Records from a data source
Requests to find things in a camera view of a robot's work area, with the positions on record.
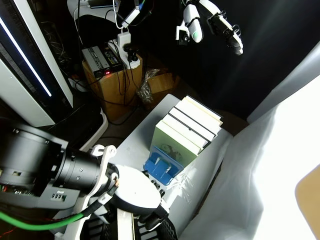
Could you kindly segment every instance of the power strip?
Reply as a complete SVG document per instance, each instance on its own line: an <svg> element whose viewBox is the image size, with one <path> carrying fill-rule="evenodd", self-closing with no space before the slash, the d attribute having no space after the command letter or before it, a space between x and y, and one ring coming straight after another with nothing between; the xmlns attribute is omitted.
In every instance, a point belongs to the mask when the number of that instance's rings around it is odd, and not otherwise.
<svg viewBox="0 0 320 240"><path fill-rule="evenodd" d="M111 40L111 42L113 42L114 45L109 42L108 43L108 47L113 51L113 53L116 56L118 56L118 53L117 53L117 50L116 50L116 47L117 47L117 49L119 51L119 55L120 55L121 61L123 62L123 64L125 65L125 67L127 69L130 69L130 67L131 67L131 69L135 69L140 65L140 59L139 58L138 58L137 61L132 61L129 64L129 62L128 62L128 53L126 51L124 51L123 47L120 47L118 45L117 39Z"/></svg>

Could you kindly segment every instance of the robotic hand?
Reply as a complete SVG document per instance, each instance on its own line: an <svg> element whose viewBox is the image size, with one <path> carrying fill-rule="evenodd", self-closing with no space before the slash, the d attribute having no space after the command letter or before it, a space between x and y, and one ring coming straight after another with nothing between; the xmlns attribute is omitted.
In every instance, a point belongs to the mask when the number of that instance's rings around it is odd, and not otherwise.
<svg viewBox="0 0 320 240"><path fill-rule="evenodd" d="M15 219L4 207L0 220L25 230L41 231L67 225L57 239L79 239L84 222L106 203L140 215L149 231L169 215L163 190L147 174L110 164L117 150L97 145L91 153L37 128L0 118L0 204L20 208L72 209L73 216L34 225Z"/></svg>
<svg viewBox="0 0 320 240"><path fill-rule="evenodd" d="M227 45L234 49L236 55L244 53L239 26L231 26L225 19L225 12L209 0L186 0L185 5L183 21L180 26L176 27L175 32L175 39L179 45L187 45L190 35L196 43L202 40L203 31L199 22L199 11L206 18L212 34L222 35Z"/></svg>

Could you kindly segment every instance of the stack of books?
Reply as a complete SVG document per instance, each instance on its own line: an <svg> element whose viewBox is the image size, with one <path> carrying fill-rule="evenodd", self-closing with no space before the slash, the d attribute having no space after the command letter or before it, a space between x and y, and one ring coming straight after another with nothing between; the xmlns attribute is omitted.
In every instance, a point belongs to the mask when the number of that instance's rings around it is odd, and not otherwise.
<svg viewBox="0 0 320 240"><path fill-rule="evenodd" d="M219 114L186 96L155 126L150 152L157 148L171 158L168 166L177 161L184 168L218 136L222 123Z"/></svg>

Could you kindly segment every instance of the white fabric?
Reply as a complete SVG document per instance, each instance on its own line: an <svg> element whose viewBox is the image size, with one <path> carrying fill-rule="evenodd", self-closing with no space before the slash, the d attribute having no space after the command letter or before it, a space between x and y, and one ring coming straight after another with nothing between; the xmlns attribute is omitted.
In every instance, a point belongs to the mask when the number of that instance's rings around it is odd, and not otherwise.
<svg viewBox="0 0 320 240"><path fill-rule="evenodd" d="M320 75L320 42L310 51L302 62L259 104L247 118L249 123L260 118L275 105L304 87Z"/></svg>
<svg viewBox="0 0 320 240"><path fill-rule="evenodd" d="M179 239L315 239L295 188L320 163L319 104L320 76L236 135Z"/></svg>

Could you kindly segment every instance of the blue plastic holder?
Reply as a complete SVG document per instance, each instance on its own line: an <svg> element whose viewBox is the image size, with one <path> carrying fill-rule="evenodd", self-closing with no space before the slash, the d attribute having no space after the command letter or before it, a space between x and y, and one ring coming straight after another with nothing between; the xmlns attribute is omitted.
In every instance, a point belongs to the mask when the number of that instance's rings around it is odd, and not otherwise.
<svg viewBox="0 0 320 240"><path fill-rule="evenodd" d="M156 146L152 146L148 160L143 169L163 185L169 185L184 167Z"/></svg>

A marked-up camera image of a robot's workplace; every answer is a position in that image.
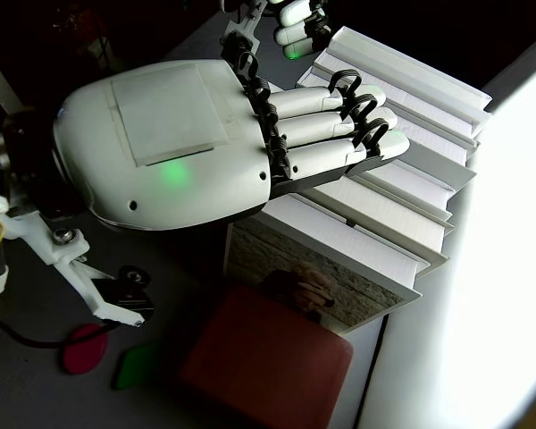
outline dark background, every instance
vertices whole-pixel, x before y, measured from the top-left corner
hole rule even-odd
[[[159,61],[217,10],[217,0],[0,1],[0,68],[22,102],[53,111],[104,76],[82,53],[99,33],[134,67]],[[336,28],[347,25],[476,88],[536,41],[536,0],[330,0],[326,11]]]

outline green light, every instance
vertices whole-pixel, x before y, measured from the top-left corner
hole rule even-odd
[[[182,159],[175,159],[164,163],[161,167],[161,175],[163,180],[174,188],[186,188],[192,182],[190,170]]]

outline red oval object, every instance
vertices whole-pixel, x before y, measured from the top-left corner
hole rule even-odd
[[[98,324],[86,324],[74,331],[70,340],[77,340],[89,335],[102,326]],[[63,349],[63,367],[70,374],[85,374],[101,362],[107,347],[107,332],[104,332],[89,341],[72,344]]]

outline person on book cover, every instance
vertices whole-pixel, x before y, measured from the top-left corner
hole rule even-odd
[[[309,320],[320,323],[319,310],[333,307],[335,283],[315,265],[306,261],[293,264],[289,271],[275,270],[260,284],[262,293]]]

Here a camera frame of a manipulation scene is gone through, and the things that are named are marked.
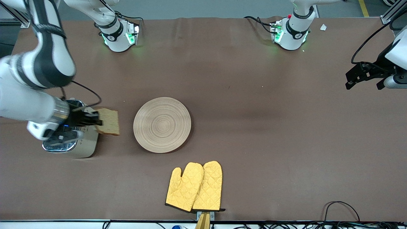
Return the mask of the brown toast slice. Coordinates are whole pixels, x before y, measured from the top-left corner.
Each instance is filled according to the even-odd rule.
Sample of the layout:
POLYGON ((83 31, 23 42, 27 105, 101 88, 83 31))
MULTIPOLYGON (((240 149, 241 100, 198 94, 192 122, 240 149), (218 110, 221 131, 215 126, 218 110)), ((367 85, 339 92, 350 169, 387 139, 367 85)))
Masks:
POLYGON ((95 126, 96 131, 103 135, 120 135, 120 125, 118 119, 118 111, 107 108, 97 108, 99 119, 103 122, 101 126, 95 126))

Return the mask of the round wooden plate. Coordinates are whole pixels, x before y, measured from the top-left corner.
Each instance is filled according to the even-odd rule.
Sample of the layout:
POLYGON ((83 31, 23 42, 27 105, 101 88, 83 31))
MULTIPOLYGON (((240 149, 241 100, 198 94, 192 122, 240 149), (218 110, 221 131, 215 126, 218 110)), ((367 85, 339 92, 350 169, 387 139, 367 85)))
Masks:
POLYGON ((133 132, 138 144, 153 153, 181 147, 192 128, 191 115, 180 101, 160 97, 145 103, 135 115, 133 132))

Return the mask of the beige chrome toaster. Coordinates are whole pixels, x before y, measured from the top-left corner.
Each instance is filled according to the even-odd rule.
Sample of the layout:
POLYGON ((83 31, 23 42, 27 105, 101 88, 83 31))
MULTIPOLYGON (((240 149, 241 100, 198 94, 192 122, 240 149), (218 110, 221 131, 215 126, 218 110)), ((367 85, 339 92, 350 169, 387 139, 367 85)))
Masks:
MULTIPOLYGON (((92 111, 95 111, 94 109, 87 107, 87 105, 83 103, 81 100, 70 98, 69 100, 67 100, 67 103, 69 106, 77 107, 85 112, 90 113, 92 111)), ((55 144, 53 142, 46 141, 42 143, 42 148, 46 152, 54 154, 63 154, 71 158, 91 157, 95 151, 97 139, 99 136, 95 126, 84 126, 74 128, 84 132, 84 136, 82 139, 62 144, 55 144)))

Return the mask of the brown table cloth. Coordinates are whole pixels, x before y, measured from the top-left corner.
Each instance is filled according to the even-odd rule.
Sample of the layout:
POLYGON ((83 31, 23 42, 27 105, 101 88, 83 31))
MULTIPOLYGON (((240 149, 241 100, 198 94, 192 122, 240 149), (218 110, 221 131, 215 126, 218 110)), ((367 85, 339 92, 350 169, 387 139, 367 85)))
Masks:
POLYGON ((121 134, 75 159, 0 118, 0 220, 191 219, 165 206, 171 173, 218 161, 217 220, 321 220, 343 201, 364 221, 407 221, 407 90, 345 87, 353 53, 381 25, 318 18, 301 49, 285 51, 247 19, 146 20, 141 46, 115 53, 93 22, 64 21, 75 80, 118 111, 121 134), (183 103, 192 128, 158 154, 133 123, 160 97, 183 103))

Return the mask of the yellow quilted mitt with thumb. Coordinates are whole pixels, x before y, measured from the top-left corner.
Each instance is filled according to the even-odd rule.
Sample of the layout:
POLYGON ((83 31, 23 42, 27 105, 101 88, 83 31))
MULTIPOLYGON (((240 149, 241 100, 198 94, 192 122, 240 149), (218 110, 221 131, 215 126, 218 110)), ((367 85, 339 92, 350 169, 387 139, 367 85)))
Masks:
POLYGON ((204 168, 199 163, 189 162, 184 170, 175 168, 169 180, 165 205, 184 212, 191 212, 203 176, 204 168))

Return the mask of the yellow quilted oven mitt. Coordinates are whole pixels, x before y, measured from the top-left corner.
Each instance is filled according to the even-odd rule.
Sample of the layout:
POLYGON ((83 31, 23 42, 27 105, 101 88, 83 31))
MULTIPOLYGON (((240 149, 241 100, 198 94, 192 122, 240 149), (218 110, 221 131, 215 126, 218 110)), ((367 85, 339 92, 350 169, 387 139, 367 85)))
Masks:
POLYGON ((197 197, 193 203, 193 211, 223 212, 221 195, 223 171, 219 162, 207 162, 203 166, 204 175, 197 197))

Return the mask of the aluminium frame profile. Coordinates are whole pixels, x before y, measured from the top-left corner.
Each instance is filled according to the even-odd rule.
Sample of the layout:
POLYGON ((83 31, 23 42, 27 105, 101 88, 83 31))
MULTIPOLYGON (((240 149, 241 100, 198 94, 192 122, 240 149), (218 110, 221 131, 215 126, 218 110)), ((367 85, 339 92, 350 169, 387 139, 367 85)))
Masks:
POLYGON ((407 10, 407 0, 381 0, 386 6, 390 8, 381 15, 381 21, 383 24, 387 24, 397 16, 401 16, 405 10, 407 10))
POLYGON ((61 20, 54 0, 0 0, 2 7, 23 28, 61 32, 61 20))

● Required work: Leave out any pictures, please, and quote only the lines from the top of the data through the line that contains "Could you kindly segment every instance of the power".

● Reply:
Requests to find things in a camera view of a robot's work area, with the positions on record.
Could you kindly segment every instance of the power strip?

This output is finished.